Illinois: “Policies in Springfield Are Holding the State Back”

Two CEOs, David MacNeil and Julie Smolyansky, illustrate the polarization in Illinois that has followed new Republican Governor Bruce Rauner into office as predictably as a disappointing season for the Chicago Cubs.

In January, Rauner laid out an ambitious plan to close the state’s projected $6.7 billion operating gap for 2015 and to attack a $111 billion unfunded-pension liability by slashing public-sector pension benefits, spending $400 million less on public universities and cutting disbursements for mass transit and health care. He wants to lift Illinois’s credit rating, which now is lowest among the 50 states, and make it attractive to business again.

The self-made millionaire and former investment banker also wants to reform worker’s comp, cut unemployment-insurance costs and curb plaintiffs’ lawyers. Furthermore, Rauner has already suggested giving Illinois communities a “home-rule” approach to right-to-work.

“The policies coming out of Springfield have been holding the state back. Folks understand this is our last, best chance to turn things around.”

“Right now, Illinois companies look at neighboring states and see much more inviting places to grow and add jobs,” Governor Rauner told Chief Executive. The state’s GDP grew by just 0.9 percent between 2012 and 2013 compared with a national average of 1.8 percent.

MacNeil, founder and CEO of WeatherTech in Barrington, Illinois, loves Rauner’s plan. “It’s exactly right,” said MacNeil, whose $400-million-plus company makes premium floor liners and other automotive accessories. “The policies coming out of Springfield have been holding the state back. Folks understand this is our last, best chance to turn things around. Bruce is the right person, at the right time, in the right place to finally get it right.”

But Smolyansky, CEO of Lifeway Foods in Morton Grove, Illinois, couldn’t disagree more. Rauner’s proposals “are a step backward in regard to the types of investments we need to be making to produce healthy and safe communities and a state ready to compete and grow over the long term. Only by supporting and investing in our people,” said the second-generation chief of the $100-million maker of probiotic dairy beverages, “can Illinois truly grow, and it is that growth more than anything else that will solve our fiscal challenges.”

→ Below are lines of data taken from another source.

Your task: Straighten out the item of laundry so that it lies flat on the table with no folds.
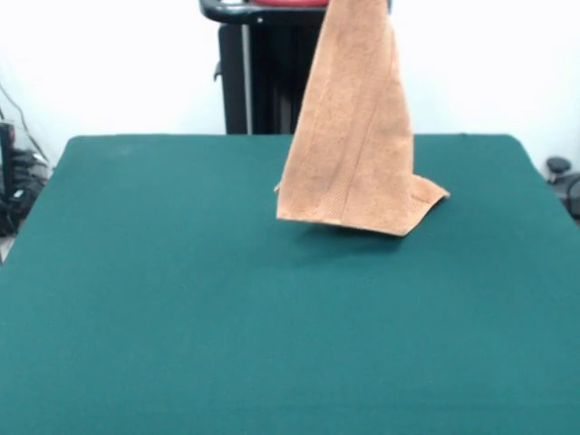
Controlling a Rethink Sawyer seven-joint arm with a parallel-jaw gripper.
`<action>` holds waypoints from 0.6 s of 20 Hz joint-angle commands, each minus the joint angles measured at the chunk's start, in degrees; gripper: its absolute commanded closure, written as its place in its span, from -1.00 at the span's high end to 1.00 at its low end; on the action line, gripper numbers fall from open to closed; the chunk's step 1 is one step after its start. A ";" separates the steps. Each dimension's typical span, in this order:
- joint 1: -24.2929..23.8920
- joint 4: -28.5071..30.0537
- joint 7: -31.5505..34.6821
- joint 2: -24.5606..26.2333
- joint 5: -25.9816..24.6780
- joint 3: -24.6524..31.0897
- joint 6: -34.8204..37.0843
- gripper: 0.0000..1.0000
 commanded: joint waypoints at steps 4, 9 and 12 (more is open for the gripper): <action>-3.20 8.34 3.40 0.27 -3.92 12.27 -3.54 -1.00; -4.02 8.81 4.49 0.08 -4.77 13.29 -4.41 -1.00; -4.46 8.90 5.15 -0.12 -5.46 13.70 -4.57 -1.00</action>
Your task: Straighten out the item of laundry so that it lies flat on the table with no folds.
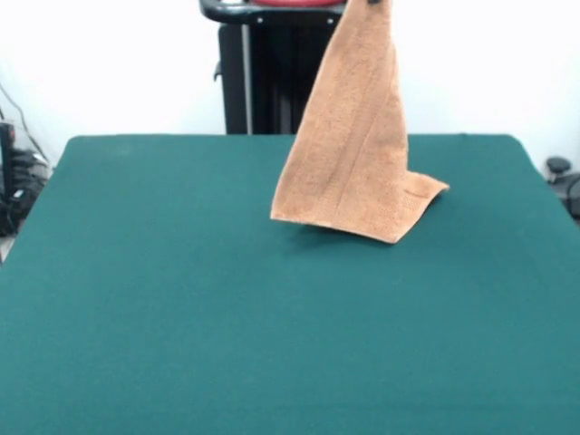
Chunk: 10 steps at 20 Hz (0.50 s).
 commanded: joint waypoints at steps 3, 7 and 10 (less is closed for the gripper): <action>-0.81 6.58 5.87 0.99 -2.58 7.49 -1.37 -1.00; -2.14 7.16 5.51 0.70 -2.78 8.72 -2.08 -1.00; -3.23 7.71 5.54 0.50 -2.94 9.99 -2.80 -1.00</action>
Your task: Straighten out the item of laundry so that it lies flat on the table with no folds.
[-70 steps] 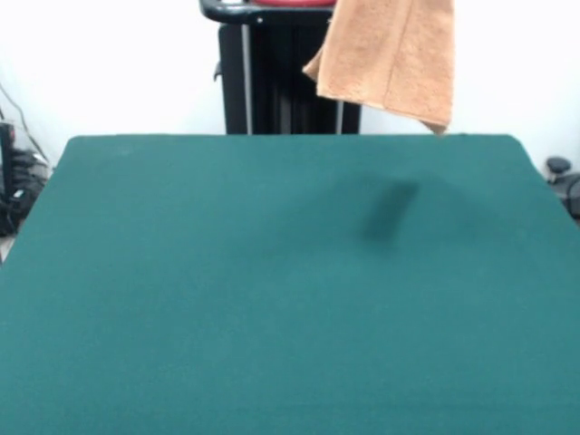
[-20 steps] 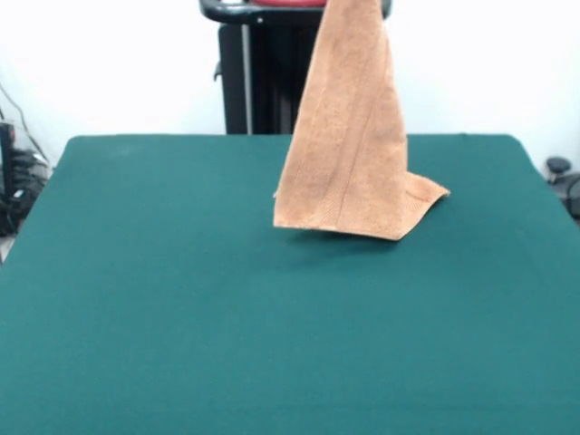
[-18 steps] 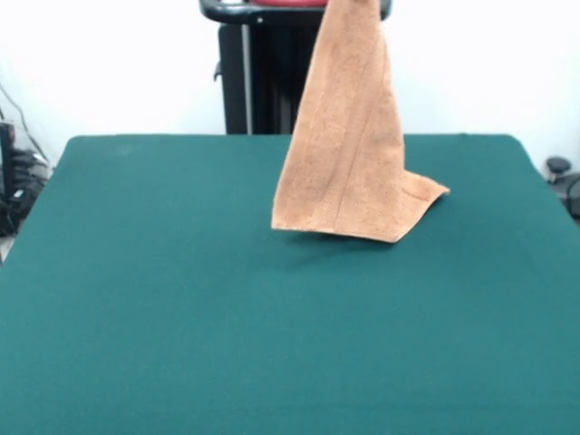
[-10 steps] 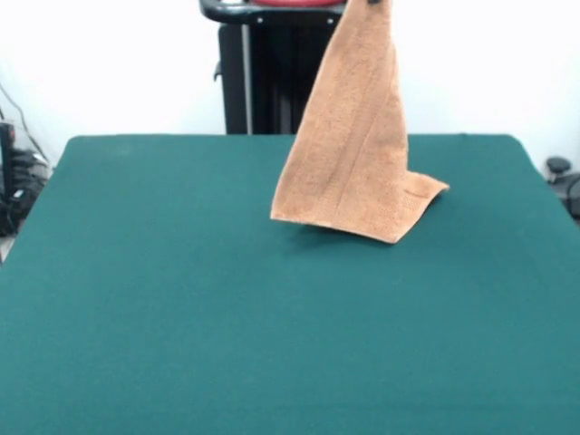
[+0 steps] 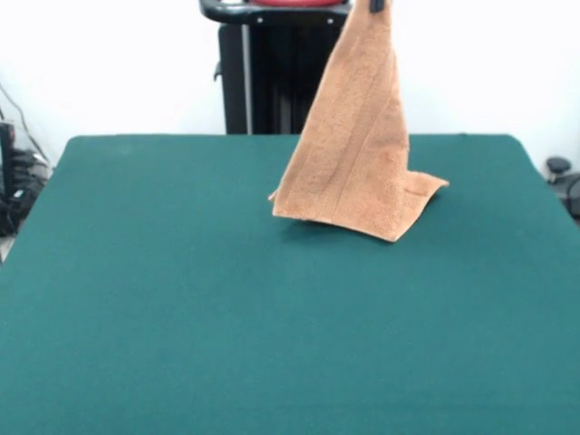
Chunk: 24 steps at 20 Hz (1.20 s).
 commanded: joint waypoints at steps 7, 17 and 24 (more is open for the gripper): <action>-1.94 7.83 6.85 0.59 -1.15 9.55 -4.57 -1.00; -3.46 8.82 7.47 -0.12 -1.93 11.02 -7.23 -1.00; -5.13 10.26 7.99 -0.72 -1.12 13.03 -8.63 -1.00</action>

Predictably, Rauner’s aggressive approach to reform has enraged political opponents and prompted some leaders of the Democrat-controlled state legislature to declare his biggest ideas non-starters. Chicago Teachers Union President Karen Lewis called Rauner “Scott Walker on steroids.” And Senate President John Cullerton said that “the basic math still doesn’t work” in Rauner’s plan.

Some experienced observers of economic development in the Midwest believe the Illinois legislature will give Rauner some of what he wants, in part because recent big tax increases forced the state to do one-off incentive deals with major employers including Navistar, Caterpillar and Sears to keep jobs in the state, says Larry Gigerich, president of Ginovus, an Indianapolis-based site-selection consulting firm.

Rauner’s program also includes “major investments in infrastructure, which has been a major problem” for Illinois, Gigerich says. “That will create opportunities in economic development—and put a ton of people to work on construction,” most of them in union jobs.

Still, some pundits said that even if Rauner succeeds in getting big chunks of his plan through the legislature, it may not come strong enough or fast enough. There are other problems, such as the fact that Illinois’ economic-development apparatus is poor compared with those of surrounding states, which in turn puts more pressure on localities to make themselves attractive to businesses.

“Illinois could hit bottom soon,” says Alex Frei, co-head of the business-incentives practice for Cushman & Wakefield consultants in Chicago. “Will states still completely eliminate Illinois from their lists? I think so.”

But Rauner believes he can find a way to bring Illinois’ formidable, inherent strengths to the fore. “We have everything going for us,” he says. “We have hard-working, industrious people, good infrastructure, a great location in the center of the country and the economic capital of the Midwest,” he says. “The problem [has been] bad policies coming out of Springfield.”